If a murderer moved next door, would you know it just by looking at them? Could you tell from your interactions with a person, that they were capable of committing unspeakable acts against other human beings? Could someone you love and have regular contact with, be a serial killer without you suspecting a thing?
From the picture the media paints of murderers, and serial killer profiles, it would be hard to imagine that they could walk among you, could be your best friend, your brother, or your next-door neighbor. Surely you would notice the shifty-eyed misfit, the derelict drug addict, the raging maniac, the “animal” who could be capable of such an inhuman act. Wouldn’t you?
Not always. I knew a serial killer who was a sweet, caring young man. He was well liked by many in the little rural town where we lived. Children adored him, and he willingly babysat his younger siblings, as well as other children in the community. He had a wonderful sense of humor, and he never failed to make everyone around him laugh. He sure didn’t fit the serial killer profile. Just by looking at him, and even by knowing him well, none would ever think that he could be a serial killer.
Yet he was, and he hid this horrific secret for many years. It was something that only he and his victims knew about. Even when he finally became a suspect after a fourth murder rocked this tiny town, it was hard to imagine that those gentle hands did those things. Even after he was arrested and confessed, it was hard to fathom how a man I knew so well, could be the same evil “monster” the media delivered to their readers on the front page of the local paper.
Nonetheless, there it was in black and white, along with each and every one of the sensationalized details of his grisly crimes. He was labeled by the law as a serial killer, and by the press as an inhuman creature, a freak, a fiend. The newspaper even printed a double-page spread of his confession, and the townsfolk ate it up. I can’t say I fault the newspaper for printing all the gory details. They were only doing what was expected of them-giving the public what they wanted.
But what bothered me most of all, during story after story about the crimes, was the conspicuous absence of details that would paint this serial killer as anything other than a monster. In other words, the paper didn’t tell the public a single detail that would make this murderer seem the least bit human. Heavens no! Those details didn’t fit the serial killer profile. And we wouldn’t want people thinking that a killer could walk among us and no one noticed. We wouldn’t want to see him as anything other than a creature with demonic eyes and a foreboding presence.
We certainly wouldn’t want to know that a serial killer had a loving mother and father who were wonderful parents to him. Or that he had been an honor roll student in high school who’d never been in any kind of trouble with the law. We certainly wouldn’t want to know that he had served in the military.
My point is that these readily available details were omitted, most likely because they just did not “fit” with the nature of his crimes. They didn’t come close to matching a serial killer profile. Writers often look for the elements that will add a colorful tint to the pictures they are attempting to paint. When they can’t dig up real dirt, some writers will even go so far as to twist and tweak innocuous details to make them more unseemly.

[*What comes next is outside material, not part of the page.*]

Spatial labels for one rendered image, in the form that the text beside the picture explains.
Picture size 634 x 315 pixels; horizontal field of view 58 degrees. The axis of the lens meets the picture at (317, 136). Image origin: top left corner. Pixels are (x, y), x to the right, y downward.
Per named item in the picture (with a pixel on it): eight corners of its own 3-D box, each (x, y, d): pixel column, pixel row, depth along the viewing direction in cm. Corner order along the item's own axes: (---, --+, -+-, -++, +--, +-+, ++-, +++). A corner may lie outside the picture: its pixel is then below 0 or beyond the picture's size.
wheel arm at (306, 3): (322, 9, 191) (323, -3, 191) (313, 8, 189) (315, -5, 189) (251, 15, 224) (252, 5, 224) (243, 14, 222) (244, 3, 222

When was the last time you read a story about a serial killer who had an idyllic childhood and appeared “normal” to everyone who knew him? Probably not ever. The newspaper wouldn’t serve up this kind of story because they know people would be terrified to think that a serial killer could appear normal. A murderer commits inhuman acts and as such, no one wants to think of them as a human being. They don’t want to think of them as a person who had a mother, father, brothers and sisters, friends or even in some cases, a spouse.
There are not many people in the world who, after reading about a gruesome murder, will extend the killer or his family a shred of compassion. They don’t want to imagine that to a loved one, a serial killer might have been someone completely different from the fiend portrayed in the paper. They don’t want to think that a killer could actually be a human being.
I am not one of those people. I knew a man who was obviously deeply disturbed and mentally ill, but who was able to hide it from everyone who loved him. I knew a man who was the polar opposite of any serial killer profile. I knew a man I would have trusted with my own life, yet he confessed to taking the lives of four others. I knew a man who did unspeakable things to other human beings, but he will never be a “monster” to me.
And when I read a newspaper article about yet another murder, I put my paper down and do two things. First, I say a prayer for the murder victim, and for their family and friends. Many lives have just been shattered beyond belief and will never be the same. Then I say a prayer for the killer’s mother and father, brothers and sisters, and for anyone else who loves them. I feel empathy for them, because I know that their lives have also just been irrevocably altered.